Fiber optic transceivers can be used for many devices. Some of these include fiber optic multiplexer, fiber optic converters, fiber optic network cards, and fiber optic high-speed ball machines.
Ethernet connections, such as fiber-optic gigabit, 10G Ethernet, 40G Ethernet and 100G Ethernet, use transceivers of the following types:
SFP / SFP+ – Small form-factor pluggable transceiver
QSFP – Quad small form-factor pluggable transceiver
XFP – 10 Gigabit small form-factor pluggable transceiver
Key Transceiver Component: TOSAs
Transceivers are a crucial piece of fiber optics network. Within a transceiver, one of the most critical components is the TOSA or the transmitter optical sub-assembly. TOSAs are what converts electrical signals into optical signals.
Within the TOSA, semiconductor devices called lasers are the most common light source used for generating the transmitted signal.

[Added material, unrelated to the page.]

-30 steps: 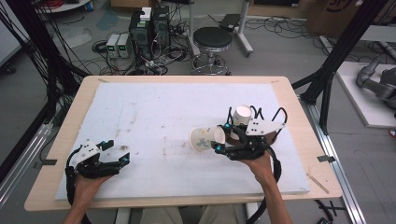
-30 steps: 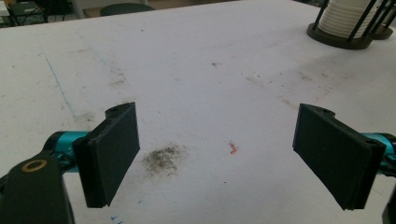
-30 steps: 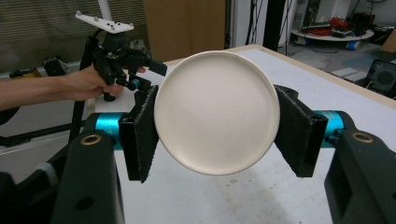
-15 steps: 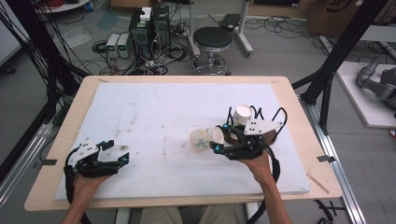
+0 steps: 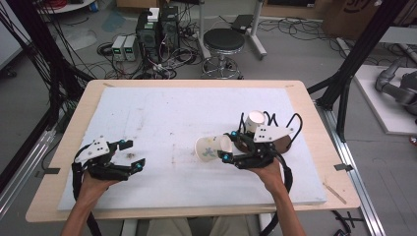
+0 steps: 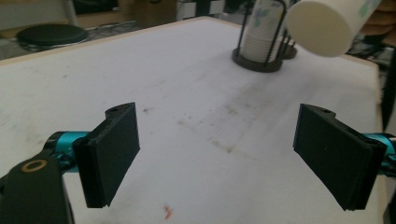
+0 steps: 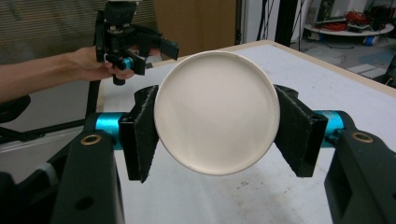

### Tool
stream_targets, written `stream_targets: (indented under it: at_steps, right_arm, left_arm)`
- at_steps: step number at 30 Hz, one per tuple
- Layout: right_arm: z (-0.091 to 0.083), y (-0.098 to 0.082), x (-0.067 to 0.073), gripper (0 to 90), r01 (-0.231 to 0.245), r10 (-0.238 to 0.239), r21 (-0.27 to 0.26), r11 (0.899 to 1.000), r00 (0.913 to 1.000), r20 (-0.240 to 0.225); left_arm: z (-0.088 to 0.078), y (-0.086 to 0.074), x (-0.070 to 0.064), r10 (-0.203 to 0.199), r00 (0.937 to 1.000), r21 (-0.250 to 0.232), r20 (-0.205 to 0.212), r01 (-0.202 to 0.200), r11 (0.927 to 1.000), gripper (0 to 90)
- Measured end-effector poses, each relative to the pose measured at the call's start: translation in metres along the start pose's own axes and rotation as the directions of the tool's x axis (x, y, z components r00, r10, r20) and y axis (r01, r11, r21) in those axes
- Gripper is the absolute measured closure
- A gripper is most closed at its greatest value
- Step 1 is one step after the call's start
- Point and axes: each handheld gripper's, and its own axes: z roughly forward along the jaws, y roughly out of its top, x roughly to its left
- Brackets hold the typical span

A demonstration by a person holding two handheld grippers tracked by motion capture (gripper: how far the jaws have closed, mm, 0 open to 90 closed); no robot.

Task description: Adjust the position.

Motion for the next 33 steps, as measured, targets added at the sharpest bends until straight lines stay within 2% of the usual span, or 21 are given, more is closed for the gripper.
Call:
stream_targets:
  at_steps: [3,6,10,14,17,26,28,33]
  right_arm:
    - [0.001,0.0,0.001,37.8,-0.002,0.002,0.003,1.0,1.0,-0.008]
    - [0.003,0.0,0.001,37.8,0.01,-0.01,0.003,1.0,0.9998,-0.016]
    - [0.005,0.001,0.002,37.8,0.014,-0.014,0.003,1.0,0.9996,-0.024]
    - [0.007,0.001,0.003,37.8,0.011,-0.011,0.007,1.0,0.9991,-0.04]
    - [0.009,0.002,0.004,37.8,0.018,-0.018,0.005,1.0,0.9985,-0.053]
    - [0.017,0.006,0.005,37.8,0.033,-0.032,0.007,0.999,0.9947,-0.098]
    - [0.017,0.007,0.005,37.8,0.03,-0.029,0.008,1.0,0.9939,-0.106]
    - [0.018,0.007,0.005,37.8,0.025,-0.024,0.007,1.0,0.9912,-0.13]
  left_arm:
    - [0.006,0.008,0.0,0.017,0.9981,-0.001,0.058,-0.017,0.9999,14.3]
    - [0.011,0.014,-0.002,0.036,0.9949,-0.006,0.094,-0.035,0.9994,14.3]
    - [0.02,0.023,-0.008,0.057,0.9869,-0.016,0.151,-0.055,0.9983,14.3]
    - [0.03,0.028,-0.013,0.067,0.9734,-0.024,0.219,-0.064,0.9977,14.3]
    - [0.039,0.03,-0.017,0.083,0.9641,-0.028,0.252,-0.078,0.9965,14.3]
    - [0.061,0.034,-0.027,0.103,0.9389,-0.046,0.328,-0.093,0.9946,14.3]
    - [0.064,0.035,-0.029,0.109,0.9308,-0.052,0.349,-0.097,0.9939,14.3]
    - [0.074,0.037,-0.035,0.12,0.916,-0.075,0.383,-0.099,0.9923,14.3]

The receivers section of the transceiver are called a receive optical sub-assembly or ROSA, typically contain a photodetector that is used to convert light into an electrical signal.
Efficient laser cooling is absolutely critical to fiber optic network performance. Phononic supports transceiver and TOSA manufacturers with high-quality thermoelectric coolers (called TECs). TECs are a type of semiconductor device that cools the laser diodes inside of TOSAs. Our TECs are proven to deliver up to 60% better heat pumping density than typical performance. They do this while also delivering up to 30% lower power consumption. Phononic can provide application-specific TECs to optimize performance specifically for certain TOSA designs. This lets optical component manufacturers differentiate their transceiver offerings "inside the laser package" where industry standards won't limit their choices.